I have wrecked my health trying to look after her, my marriage was/is/might be in serious trouble due her constant harassment, but it has all changed!
'Cos on January one 2014, I changed!! I just stopped everything except ensuring her health was OK, her finances were in place and she was being cared for properly. I had called ID put on my phone and I don't even bother answering the 3-5 calls a day she makes - all with demands or bad news!
I visit her once a week, have a meal with her likewise, hang up the phone when she starts on me, let her ramble on with her crazy ideas, IGNORE her constant criticism of me and my failings as a son and you know what? It has worked!! But I do feel guilty treating her like this but you have to realize that the Mum you once had is gone! Her ability to reason, understand, comprehend and act maturely are all lost characteristics and you are simply the "whipping boy!"

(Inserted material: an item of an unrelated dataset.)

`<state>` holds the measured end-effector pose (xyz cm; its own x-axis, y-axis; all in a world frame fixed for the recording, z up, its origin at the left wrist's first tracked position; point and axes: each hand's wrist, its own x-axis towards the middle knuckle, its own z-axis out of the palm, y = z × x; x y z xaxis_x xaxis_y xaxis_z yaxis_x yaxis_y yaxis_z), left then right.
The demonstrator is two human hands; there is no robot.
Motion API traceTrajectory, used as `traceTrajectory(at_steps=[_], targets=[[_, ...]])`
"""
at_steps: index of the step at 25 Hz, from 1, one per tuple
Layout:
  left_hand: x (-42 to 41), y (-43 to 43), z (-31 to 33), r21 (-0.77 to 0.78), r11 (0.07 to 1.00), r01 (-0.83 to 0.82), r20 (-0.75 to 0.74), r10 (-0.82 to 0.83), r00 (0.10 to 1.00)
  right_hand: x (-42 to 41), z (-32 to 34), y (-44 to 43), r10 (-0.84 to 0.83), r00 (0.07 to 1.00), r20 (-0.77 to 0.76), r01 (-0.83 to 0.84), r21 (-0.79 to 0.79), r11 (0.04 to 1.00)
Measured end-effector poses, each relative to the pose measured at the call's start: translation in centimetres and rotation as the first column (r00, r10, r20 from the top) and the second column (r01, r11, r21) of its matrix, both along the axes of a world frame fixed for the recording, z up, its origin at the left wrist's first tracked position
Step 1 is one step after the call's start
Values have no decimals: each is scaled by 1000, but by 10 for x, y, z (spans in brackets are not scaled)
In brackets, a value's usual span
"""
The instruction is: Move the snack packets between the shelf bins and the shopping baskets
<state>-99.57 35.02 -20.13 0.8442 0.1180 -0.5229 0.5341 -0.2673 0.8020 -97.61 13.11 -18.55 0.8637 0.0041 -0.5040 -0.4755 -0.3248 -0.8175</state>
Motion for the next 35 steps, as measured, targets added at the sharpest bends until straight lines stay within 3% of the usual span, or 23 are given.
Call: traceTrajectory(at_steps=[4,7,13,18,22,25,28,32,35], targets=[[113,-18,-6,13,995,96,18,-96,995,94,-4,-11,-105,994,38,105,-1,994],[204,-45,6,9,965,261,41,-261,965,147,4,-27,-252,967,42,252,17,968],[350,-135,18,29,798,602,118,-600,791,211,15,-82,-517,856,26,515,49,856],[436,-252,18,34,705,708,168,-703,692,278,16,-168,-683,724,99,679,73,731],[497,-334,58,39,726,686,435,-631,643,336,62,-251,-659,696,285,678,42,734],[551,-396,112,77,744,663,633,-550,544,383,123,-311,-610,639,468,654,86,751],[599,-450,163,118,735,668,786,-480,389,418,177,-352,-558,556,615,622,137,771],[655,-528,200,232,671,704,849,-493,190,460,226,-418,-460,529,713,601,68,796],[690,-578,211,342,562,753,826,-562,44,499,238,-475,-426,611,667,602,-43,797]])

The surprising thing is that she seems to have accepted it! I treat her respectively and lovingly but refuse point blank to be bullied by her and treated as a slave with no life to myself. And that is the hardest bit! You won't get it right first off but the more you try the easier it gets and I'll guarantee your Mum will slowly (and reluctantly) adjust to the new you!
You sound like a sole carer, as I am 'ços my wife hates her - and living with her must be sooooooo stressful!
My Doctor tells me he sees more Carers in need of help than the ones they are caring for!
Give it a go, you have nothing to lose! When you hits on you, get up and go for a walk and tell her you will be back when she treats you with love and respect, not as a doormat! It DOES work!
And of course I love her as a true seventy year old son does! regrettably, I live only a couple of k's from her unit - she is still independent in that respect - and happily sits in her comfy electric reclining chair - that I bought for her - and issues orders and demands 24/7.